Human immunodeficiency virus-1-tat protein induces the cell surface expression of endothelial leukocyte adhesion molecule-1, vascular cell adhesion molecule-1, and intercellular adhesion molecule-1 in human endothelial cells

Human vascular endothelial cells (EC) have been implicated in the dissemination of human immunodeficiency virus type-1 (HIV-1). HIV-1-tat, a viral gene product essential for HIV replication, has been shown to interact with different cell types, altering their growth and inducing gene expression. In the present report, we have examined the effect of HIV-tat on the expression of various adhesion molecules in human umbilical vein EC. Our results show that treatment of EC with HIV-tat induces the cell surface expression of intercellular adhesion molecule-1, vascular cell adhesion molecule-1, and endothelial leukocyte adhesion molecule-1 in a time- and dose-dependent manner.

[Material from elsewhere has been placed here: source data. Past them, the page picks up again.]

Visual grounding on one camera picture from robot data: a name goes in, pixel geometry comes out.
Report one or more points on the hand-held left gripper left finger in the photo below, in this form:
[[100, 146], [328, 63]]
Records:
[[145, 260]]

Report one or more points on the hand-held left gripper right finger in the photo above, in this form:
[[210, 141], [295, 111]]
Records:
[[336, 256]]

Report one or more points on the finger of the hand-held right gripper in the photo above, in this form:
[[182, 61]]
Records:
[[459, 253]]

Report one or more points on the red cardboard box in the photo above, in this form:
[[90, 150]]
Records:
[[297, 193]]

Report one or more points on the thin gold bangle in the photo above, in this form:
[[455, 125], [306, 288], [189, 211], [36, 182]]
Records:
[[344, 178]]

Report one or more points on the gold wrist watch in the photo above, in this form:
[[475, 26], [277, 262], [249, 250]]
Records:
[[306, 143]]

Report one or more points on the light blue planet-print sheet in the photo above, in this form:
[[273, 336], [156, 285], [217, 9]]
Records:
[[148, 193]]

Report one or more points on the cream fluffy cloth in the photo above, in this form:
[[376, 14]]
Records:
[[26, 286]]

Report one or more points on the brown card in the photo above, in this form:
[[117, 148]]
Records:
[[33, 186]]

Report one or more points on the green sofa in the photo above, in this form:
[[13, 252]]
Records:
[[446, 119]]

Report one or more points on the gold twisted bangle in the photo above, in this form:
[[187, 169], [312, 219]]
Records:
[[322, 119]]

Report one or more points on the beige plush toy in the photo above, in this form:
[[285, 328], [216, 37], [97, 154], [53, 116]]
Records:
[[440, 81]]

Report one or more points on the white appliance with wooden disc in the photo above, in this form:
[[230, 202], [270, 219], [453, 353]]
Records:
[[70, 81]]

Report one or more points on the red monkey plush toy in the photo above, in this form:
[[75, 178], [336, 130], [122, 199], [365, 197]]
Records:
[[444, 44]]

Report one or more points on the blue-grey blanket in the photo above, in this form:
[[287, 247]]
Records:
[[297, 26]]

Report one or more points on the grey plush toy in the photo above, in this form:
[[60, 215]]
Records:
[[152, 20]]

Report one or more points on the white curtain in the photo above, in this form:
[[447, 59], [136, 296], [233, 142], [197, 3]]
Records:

Cycloheximide abolished the HIV-tat-dependent induction of all the adhesion molecules, indicating that protein synthesis was required for induction. The effect of HIV-tat on expression of adhesion molecules was potentiated by tumor necrosis factor (TNF), a well-known inducer of adhesion molecules. Like TNF, HIV-tat also enhanced the adhesion of human promyelomonocytic HL-60 cells to EC, and this effect was abolished by treatment with antibodies either against HIV-tat or adhesion molecules. Our results thus indicate that the HIV-tat protein can activate human vascular EC to induce the expression of various adhesion molecules that may play a role in the extravasation of HIV-infected cells.